The Fraction Hiding in 142857

Type 1 ÷ 7 into a calculator. The screen fills with 0.142857142857, the same six digits cycling forever. Those digits appeared in an earlier article in this series, where 142857 was presented as a number that rearranges itself when multiplied. It was a fraction all along.

Type 1 ÷ 7 into a calculator. The screen fills with 0.14285714285714, the same six digits cycling for as long as the screen lets you read.

Those digits, in that order, appeared in an earlier article in this series. 142857 was presented as a curiosity that rearranges itself when multiplied. By 2, you get 285714. By 3, 428571. By 4, 571428. Same six digits, different order, every time, all the way to six. Multiply by 7 and they collapse into six nines.

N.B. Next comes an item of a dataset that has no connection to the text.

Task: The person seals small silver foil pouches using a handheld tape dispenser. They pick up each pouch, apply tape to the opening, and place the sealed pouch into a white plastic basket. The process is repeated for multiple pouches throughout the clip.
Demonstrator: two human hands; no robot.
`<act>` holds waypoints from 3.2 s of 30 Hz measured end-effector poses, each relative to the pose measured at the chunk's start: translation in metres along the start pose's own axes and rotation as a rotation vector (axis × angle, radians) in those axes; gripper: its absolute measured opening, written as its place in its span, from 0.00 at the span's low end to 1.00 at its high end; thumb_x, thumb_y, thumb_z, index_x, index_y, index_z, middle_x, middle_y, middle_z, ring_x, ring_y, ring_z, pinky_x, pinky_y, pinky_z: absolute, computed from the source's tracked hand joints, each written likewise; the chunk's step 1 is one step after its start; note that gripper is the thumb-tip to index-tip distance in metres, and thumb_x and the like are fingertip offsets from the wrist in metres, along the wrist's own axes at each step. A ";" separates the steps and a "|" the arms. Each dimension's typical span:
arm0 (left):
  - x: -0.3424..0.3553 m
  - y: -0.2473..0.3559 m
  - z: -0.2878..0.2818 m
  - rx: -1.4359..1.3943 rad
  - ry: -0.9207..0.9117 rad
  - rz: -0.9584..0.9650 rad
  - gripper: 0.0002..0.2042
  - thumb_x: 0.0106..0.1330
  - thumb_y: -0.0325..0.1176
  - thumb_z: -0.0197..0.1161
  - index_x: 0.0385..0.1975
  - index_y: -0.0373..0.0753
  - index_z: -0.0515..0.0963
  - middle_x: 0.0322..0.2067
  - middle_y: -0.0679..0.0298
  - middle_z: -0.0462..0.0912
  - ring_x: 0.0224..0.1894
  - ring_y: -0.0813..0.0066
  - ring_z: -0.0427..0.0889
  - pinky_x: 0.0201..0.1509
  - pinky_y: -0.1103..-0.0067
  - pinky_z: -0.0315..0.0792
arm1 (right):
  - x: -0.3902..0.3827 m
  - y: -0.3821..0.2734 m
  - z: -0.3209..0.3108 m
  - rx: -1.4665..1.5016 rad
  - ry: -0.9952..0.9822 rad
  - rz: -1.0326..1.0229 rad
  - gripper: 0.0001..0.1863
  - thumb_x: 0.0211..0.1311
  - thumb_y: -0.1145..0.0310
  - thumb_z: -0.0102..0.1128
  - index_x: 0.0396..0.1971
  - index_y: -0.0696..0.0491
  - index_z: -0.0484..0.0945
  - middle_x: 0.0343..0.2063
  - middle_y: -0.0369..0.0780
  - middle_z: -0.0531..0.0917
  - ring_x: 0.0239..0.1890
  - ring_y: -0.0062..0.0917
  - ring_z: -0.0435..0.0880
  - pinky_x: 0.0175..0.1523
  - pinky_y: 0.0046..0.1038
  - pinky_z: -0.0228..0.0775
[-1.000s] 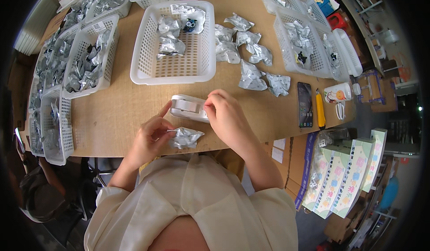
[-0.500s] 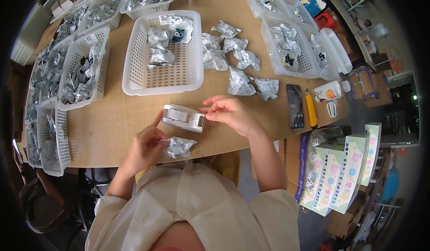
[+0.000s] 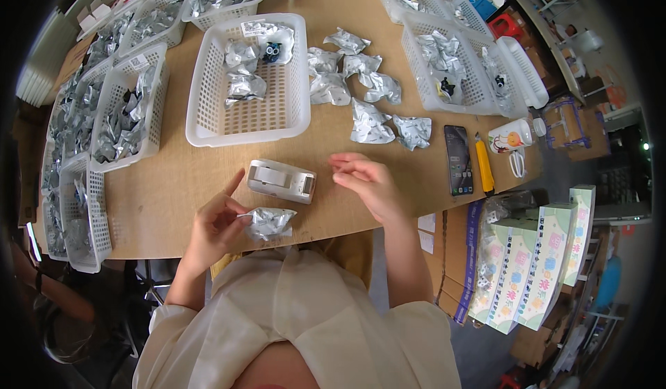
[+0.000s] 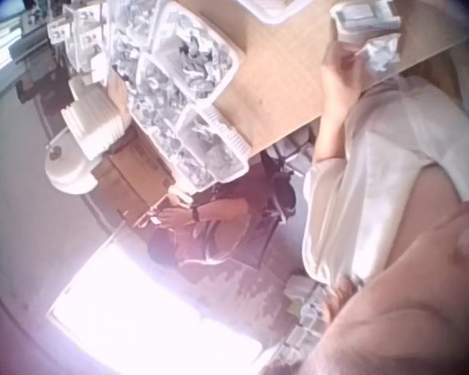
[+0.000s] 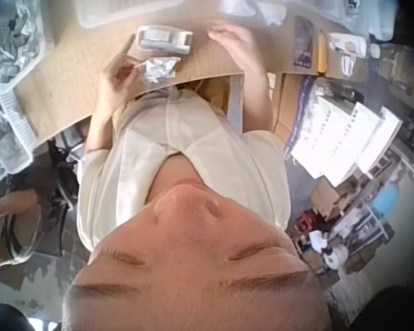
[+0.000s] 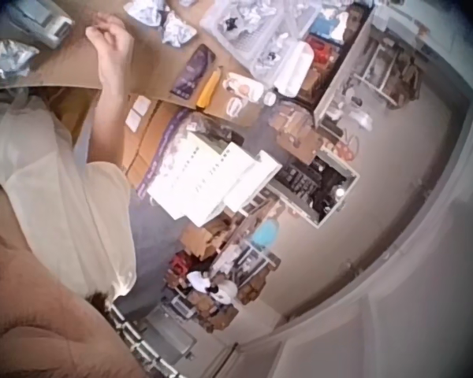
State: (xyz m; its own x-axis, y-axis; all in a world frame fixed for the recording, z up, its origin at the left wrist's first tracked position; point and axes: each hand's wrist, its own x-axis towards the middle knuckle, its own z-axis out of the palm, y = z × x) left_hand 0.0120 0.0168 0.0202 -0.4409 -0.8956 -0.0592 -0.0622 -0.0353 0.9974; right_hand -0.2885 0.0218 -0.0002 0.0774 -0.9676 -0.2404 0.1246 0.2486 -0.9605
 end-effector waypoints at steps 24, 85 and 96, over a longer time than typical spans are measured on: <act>-0.005 0.021 0.033 0.347 0.298 0.749 0.06 0.58 0.11 0.57 0.33 0.26 0.70 0.57 0.26 0.62 0.48 0.42 0.80 0.47 0.68 0.81 | -0.021 -0.009 0.116 0.216 0.340 -0.461 0.26 0.51 0.77 0.71 0.48 0.56 0.66 0.49 0.42 0.70 0.55 0.26 0.70 0.59 0.32 0.63; 0.000 0.000 0.007 -0.033 -0.060 -0.085 0.05 0.61 0.14 0.58 0.29 0.32 0.72 0.68 0.38 0.49 0.44 0.77 0.83 0.37 0.83 0.78 | 0.006 0.005 -0.006 -0.004 -0.048 0.056 0.02 0.57 0.79 0.60 0.26 0.61 0.79 0.56 0.46 0.72 0.58 0.32 0.74 0.62 0.32 0.64; 0.002 0.016 0.037 0.106 0.326 0.501 0.05 0.58 0.10 0.55 0.29 0.25 0.69 0.63 0.34 0.55 0.54 0.41 0.76 0.52 0.67 0.81 | -0.039 -0.033 0.105 -0.136 0.191 -0.360 0.06 0.52 0.71 0.71 0.24 0.55 0.81 0.64 0.46 0.60 0.69 0.33 0.56 0.68 0.46 0.47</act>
State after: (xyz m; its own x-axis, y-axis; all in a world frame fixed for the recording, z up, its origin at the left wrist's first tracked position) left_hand -0.0231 0.0310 0.0348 -0.1433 -0.8823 0.4484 -0.0146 0.4549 0.8904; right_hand -0.1914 0.0562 0.0552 -0.1332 -0.9856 0.1046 -0.0225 -0.1025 -0.9945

It looked like maths doing a card trick. It was one-seventh.

The wheel

One-seventh, written as a decimal, is 0.142857142857142857, the same six digits cycling forever.

Multiply 1/7 by 2 and you are working out 2/7, which is 0.285714285714. The same six digits, just starting in a different place. 3/7 is 0.428571428571. Same digits, different start. So is 4/7. So is 5/7. So is 6/7.

The numbers were not shuffling. They were a wheel. Multiplying by 2, 3, 4, 5 or 6 just chose a different place on the wheel to start reading. Multiply by 7 and the fraction becomes 7/7, which is 1, and the wheel disappears. The six nines are what the decimal looks like when it tries to write the number 1 out of sevenths. The card trick is one fraction, read seven ways.

Why some fractions stop and others don't

Every fraction has a decimal twin. Some twins stop. Others run on forever.

One-half is 0.5. One-quarter is 0.25. One-fifth is 0.2. One-eighth is 0.125. These end and stay ended.

One-third is 0.333, threes going forever. One-sixth is 0.166, sixes going forever. One-seventh you have just met. One-ninth is 0.111, ones going forever. These never end.

The rule sits in the bottom of the fraction. Halves, quarters, fifths, eighths and tenths divide neatly into ten or its multiples, so their decimals finish. Thirds, sixths, sevenths and ninths do not, so theirs cannot.

We chose ten because we have ten fingers. The fractions did not vote.

One number, two scripts

Fractions and decimals are not two topics in maths. They are the same numbers written two ways. One-half and 0.5 are not equivalent the way "two" in English and "deux" in French are equivalent. They are the same word, written twice.

A child who understands that 1/7 and 0.142857142857 are literally the same number has done some of the real work of learning what a number is. Most don't.

It also explains the fact that 0.999 recurring equals 1, the curiosity from earlier in the series that has started more arguments than almost anything in maths. One-third as a decimal is 0.333 forever. Three times one-third is one. So three times 0.333 forever is 0.999 forever. The arithmetic was always going to land there.

The card trick was a fraction. The recurring decimals that look like glitches are just fractions whose denominators do not get on with ten. Maths has more synonyms than English does. It just doesn't tell you which words mean the same thing.